Concetti Chiave
- Giustiniano, imperatore di Bisanzio, appare nel canto V per celebrare il bene e la gloria terrena.
- Il discorso di Giustiniano evidenzia la storia dell'Impero Romano, dal leggendario arrivo di Enea alla fondazione di Bisanzio.
- La tradizione latina viene contrapposta alla corruzione della società medievale, evidenziando il disordine politico dell'epoca.
- Nel Trecento, l'autorità imperiale è sfidata da poteri locali e religiosi, ma Dante ne esalta il ruolo come modello di virtù.
- Giustiniano rappresenta la funzione imperiale, sottolineando l'importanza della legge per garantire pace e giustizia.
L'incontro con Giustiniano
Il beato comparso a Dante e Beatrice alla fine del canto V, tra le anime di coloro che operano il bene per ottenere la gloria terrena, risponde a Dante pieno di letizia di essere Giustiniano, imperatore di Bisanzio tra il 527 e il 565.

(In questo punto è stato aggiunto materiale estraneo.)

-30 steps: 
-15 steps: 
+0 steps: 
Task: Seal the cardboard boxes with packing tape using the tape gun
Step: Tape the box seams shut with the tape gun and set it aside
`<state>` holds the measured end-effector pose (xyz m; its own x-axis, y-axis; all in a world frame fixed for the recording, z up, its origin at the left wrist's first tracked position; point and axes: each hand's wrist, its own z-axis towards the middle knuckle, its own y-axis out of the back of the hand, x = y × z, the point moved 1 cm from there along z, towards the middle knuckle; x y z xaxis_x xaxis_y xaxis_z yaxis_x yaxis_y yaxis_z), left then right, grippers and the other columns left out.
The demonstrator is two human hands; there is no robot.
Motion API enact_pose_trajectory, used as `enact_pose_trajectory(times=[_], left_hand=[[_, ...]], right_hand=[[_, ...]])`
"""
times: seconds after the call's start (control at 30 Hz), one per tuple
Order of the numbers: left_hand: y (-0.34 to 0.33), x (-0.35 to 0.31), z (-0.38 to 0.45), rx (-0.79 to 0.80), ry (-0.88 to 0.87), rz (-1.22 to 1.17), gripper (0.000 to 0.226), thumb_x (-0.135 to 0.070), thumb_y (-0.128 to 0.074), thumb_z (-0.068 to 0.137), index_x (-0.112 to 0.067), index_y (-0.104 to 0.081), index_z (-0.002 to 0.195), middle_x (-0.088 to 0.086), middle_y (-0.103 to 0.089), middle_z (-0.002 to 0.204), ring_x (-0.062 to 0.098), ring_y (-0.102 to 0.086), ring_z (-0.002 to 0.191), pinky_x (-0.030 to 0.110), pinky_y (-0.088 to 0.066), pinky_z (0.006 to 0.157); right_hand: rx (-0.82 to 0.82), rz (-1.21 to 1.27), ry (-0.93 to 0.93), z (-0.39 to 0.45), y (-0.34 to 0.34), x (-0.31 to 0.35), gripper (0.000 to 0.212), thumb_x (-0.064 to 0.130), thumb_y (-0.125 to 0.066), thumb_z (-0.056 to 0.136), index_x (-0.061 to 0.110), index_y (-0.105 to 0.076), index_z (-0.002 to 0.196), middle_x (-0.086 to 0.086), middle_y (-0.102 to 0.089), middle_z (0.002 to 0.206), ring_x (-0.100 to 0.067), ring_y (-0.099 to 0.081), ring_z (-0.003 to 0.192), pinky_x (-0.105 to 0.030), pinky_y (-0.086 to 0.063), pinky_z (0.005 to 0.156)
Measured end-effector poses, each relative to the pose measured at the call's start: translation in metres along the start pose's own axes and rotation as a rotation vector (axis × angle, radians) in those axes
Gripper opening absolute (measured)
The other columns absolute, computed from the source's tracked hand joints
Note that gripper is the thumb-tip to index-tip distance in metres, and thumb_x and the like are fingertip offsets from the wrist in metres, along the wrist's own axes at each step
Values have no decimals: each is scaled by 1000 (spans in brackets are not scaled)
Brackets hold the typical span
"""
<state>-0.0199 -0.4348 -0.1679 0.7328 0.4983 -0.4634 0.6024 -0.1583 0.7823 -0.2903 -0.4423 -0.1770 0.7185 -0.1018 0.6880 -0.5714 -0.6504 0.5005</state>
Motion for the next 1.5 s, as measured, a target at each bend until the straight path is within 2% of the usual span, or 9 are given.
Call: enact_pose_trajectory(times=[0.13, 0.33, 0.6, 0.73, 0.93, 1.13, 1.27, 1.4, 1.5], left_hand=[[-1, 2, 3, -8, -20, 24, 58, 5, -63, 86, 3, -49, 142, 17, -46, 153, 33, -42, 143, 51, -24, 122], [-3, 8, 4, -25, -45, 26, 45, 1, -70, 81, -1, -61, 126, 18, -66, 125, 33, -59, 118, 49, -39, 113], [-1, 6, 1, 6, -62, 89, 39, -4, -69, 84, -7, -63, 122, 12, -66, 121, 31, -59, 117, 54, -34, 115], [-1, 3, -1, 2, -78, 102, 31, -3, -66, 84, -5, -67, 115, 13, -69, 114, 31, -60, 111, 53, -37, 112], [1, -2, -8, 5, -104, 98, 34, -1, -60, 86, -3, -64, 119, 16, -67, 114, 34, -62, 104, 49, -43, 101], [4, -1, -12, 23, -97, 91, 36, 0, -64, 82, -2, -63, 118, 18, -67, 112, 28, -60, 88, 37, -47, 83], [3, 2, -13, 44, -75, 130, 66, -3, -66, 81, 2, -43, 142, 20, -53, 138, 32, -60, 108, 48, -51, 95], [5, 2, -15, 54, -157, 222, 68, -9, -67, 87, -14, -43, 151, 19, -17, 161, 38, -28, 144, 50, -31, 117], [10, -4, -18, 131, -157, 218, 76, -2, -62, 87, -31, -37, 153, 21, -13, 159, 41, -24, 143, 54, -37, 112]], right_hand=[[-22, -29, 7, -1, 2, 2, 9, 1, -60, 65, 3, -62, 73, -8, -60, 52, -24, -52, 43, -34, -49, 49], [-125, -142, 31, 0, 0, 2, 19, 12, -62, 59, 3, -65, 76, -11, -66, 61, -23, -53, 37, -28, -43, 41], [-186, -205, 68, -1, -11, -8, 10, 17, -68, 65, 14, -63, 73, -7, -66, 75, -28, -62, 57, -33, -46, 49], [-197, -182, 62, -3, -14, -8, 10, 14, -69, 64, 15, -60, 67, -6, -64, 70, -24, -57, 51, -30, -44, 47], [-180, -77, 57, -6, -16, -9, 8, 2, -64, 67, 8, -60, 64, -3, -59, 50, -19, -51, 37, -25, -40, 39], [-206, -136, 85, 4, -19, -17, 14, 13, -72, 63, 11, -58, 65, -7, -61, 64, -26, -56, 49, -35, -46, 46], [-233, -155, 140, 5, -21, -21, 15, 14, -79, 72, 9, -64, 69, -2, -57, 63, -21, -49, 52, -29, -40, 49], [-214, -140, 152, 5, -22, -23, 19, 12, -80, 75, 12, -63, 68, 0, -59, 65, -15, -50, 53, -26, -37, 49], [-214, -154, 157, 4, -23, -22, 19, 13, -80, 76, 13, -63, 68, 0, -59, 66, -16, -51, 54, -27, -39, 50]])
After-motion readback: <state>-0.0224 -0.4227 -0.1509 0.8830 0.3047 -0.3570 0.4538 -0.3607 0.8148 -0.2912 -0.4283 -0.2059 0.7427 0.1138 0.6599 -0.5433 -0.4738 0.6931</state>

Nel lungo discorso che segue, il cui centro d’interesse è la tematica politica (come nei canti VI di Inferno e Purgatorio), l’accenno all’aquila imperiale diviene motivo per celebrare le secolari vicende dell’Impero.
La storia dell'Impero Romano
Giustiniano ripercorre la storia di Roma, dal mitico arrivo di Enea nel Lazio alla decisione di Costantino di trasferire a Bisanzio la capitale.
Il contrasto con la società medievale
Gli esempi di virtù e coraggio degli eroi della tradizione latina, la storia passata dell’Impero, istituzione politica voluta da Dio per la salvezza dell’umanità, contrastano drammaticamente con il disordine e la corruzione regnanti nella società medioevale, lacerata dalle violenze delle prepotenti fazioni politiche, colpevoli di essersi allontanate dai disegni divini.
L'autorità imperiale nel Trecento
Agli inizi del Trecento, l’autorità imperiale era combattuta dai pontefici, ignorata o rifiutata dalle emergenti monarchie nazionali, dai principati regionali e liberi comuni, eppure Dante nella storia dell’Impero di Rina sente l’intervento provvidenziale di Dio e perciò ne esalta gli ideali politici e religiosi come richiamo ed esempio per gli uomini di tutti i tempi.
Giustiniano e la funzione imperiale
Giustiniano diviene qui il simbolo della funzione imperiale e il poeta ne mette in luce soprattutto l’attività legislatrice: non c’è compito più importante che amministrare correttamente la legge, per assicurare agli uomini pace e giustizia.
Domande da interrogazione
- Qual è il ruolo di Giustiniano nel contesto dell'Impero Romano secondo Dante?
- Come si confrontano le virtù degli eroi latini con la società medievale secondo Giustiniano?
- Qual è la percezione di Dante riguardo all'autorità imperiale nel Trecento?
Giustiniano, imperatore di Bisanzio, rappresenta la funzione imperiale e l'importanza della legislazione, sottolineando che l'amministrazione corretta della legge è fondamentale per garantire pace e giustizia, come evidenziato nel lungo discorso che fa a Dante e Beatrice.
Giustiniano mette in evidenza il contrasto tra le virtù e il coraggio degli eroi della tradizione latina e il disordine della società medievale, segnata da corruzione e violenze politiche, suggerendo che la società attuale si è allontanata dai disegni divini.
Dante percepisce l'autorità imperiale come un intervento provvidenziale di Dio, nonostante le sfide poste dai pontefici e dalle monarchie nazionali, esaltando gli ideali politici e religiosi dell'Impero come esempio per l'umanità in ogni epoca.